- [Records to process]
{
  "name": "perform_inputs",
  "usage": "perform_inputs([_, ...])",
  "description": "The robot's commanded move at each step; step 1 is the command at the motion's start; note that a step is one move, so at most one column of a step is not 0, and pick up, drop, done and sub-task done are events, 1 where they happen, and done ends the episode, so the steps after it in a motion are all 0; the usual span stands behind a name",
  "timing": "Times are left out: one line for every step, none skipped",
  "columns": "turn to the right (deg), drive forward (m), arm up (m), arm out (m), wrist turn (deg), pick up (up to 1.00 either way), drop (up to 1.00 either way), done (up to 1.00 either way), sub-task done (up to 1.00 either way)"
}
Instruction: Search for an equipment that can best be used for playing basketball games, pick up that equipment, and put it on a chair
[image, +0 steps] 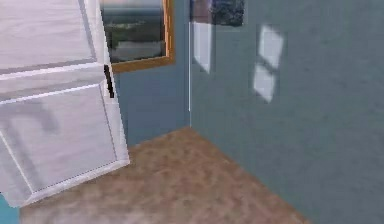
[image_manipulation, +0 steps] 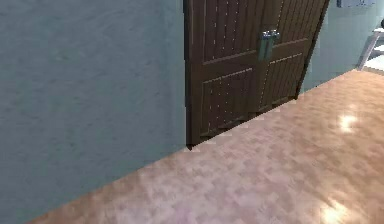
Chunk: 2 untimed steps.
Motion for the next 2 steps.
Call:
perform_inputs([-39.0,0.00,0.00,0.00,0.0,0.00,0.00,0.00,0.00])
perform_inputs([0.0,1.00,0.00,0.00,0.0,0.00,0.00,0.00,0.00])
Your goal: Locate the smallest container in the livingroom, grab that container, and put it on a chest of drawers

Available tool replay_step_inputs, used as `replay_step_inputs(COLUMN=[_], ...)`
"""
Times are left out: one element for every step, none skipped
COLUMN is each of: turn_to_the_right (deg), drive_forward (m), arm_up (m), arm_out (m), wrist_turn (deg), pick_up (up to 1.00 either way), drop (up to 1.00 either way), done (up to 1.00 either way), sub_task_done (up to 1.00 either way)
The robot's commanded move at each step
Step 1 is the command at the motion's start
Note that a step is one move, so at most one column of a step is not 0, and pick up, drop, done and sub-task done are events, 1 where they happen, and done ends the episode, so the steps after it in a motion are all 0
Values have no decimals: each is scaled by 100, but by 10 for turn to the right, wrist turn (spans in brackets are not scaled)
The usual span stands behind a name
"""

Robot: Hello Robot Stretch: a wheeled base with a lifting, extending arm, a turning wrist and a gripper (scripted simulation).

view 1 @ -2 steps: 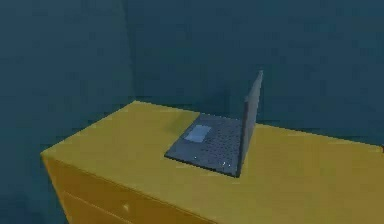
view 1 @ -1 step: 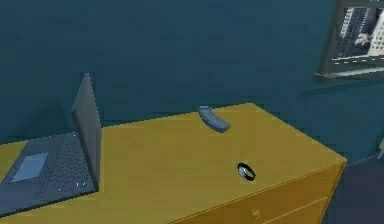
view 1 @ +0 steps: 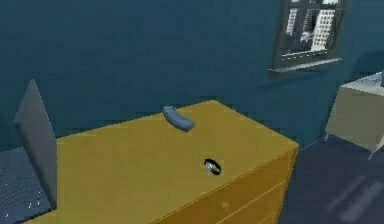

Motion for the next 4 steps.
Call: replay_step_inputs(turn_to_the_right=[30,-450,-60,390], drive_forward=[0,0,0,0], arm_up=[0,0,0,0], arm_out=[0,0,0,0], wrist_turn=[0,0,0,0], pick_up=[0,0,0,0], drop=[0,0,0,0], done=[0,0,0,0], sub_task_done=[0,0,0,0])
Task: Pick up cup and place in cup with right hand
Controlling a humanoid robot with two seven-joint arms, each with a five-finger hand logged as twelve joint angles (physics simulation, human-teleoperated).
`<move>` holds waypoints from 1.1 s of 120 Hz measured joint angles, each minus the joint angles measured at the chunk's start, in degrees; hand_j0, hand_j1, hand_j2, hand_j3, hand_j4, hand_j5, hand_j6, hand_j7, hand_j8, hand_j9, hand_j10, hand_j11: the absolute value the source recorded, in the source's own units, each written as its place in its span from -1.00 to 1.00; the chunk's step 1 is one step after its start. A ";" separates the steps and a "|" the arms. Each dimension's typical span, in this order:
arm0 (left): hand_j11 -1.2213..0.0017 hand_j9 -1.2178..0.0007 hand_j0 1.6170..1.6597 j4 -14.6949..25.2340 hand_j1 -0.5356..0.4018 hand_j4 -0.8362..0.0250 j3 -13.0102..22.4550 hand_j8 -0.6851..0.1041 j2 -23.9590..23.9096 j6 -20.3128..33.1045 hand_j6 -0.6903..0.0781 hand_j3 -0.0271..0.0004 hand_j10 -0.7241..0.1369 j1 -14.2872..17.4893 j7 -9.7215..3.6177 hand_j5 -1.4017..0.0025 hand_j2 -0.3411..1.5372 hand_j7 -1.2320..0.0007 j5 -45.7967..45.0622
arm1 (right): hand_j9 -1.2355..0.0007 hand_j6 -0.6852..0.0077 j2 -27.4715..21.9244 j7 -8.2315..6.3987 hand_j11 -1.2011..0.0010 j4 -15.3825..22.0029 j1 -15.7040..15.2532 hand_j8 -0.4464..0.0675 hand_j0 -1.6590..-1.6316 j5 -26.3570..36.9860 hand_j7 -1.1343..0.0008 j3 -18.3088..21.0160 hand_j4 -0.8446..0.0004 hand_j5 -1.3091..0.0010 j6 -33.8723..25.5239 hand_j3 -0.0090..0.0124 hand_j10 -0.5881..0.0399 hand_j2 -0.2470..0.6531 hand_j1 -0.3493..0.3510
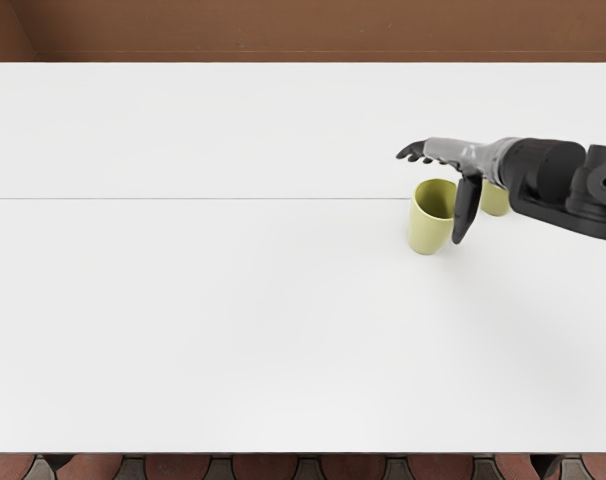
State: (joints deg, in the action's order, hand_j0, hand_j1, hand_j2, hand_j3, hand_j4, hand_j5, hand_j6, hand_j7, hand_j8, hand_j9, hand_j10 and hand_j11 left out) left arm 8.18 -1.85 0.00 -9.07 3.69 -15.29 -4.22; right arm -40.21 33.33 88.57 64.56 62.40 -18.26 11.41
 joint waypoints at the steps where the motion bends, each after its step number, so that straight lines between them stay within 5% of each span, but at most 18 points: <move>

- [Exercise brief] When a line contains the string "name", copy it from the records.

- [Answer to this task]
  "name": "perform_inputs",
  "description": "The robot's commanded move at each step; step 1 is the command at the motion's start; note that a step is one move, so at most one column of a step is not 0, and pick up, drop, done and sub-task done are events, 1 where they happen, and done ends the episode, so the steps after it in a motion are all 0; the usual span stands behind a name",
The usual span stands behind a name

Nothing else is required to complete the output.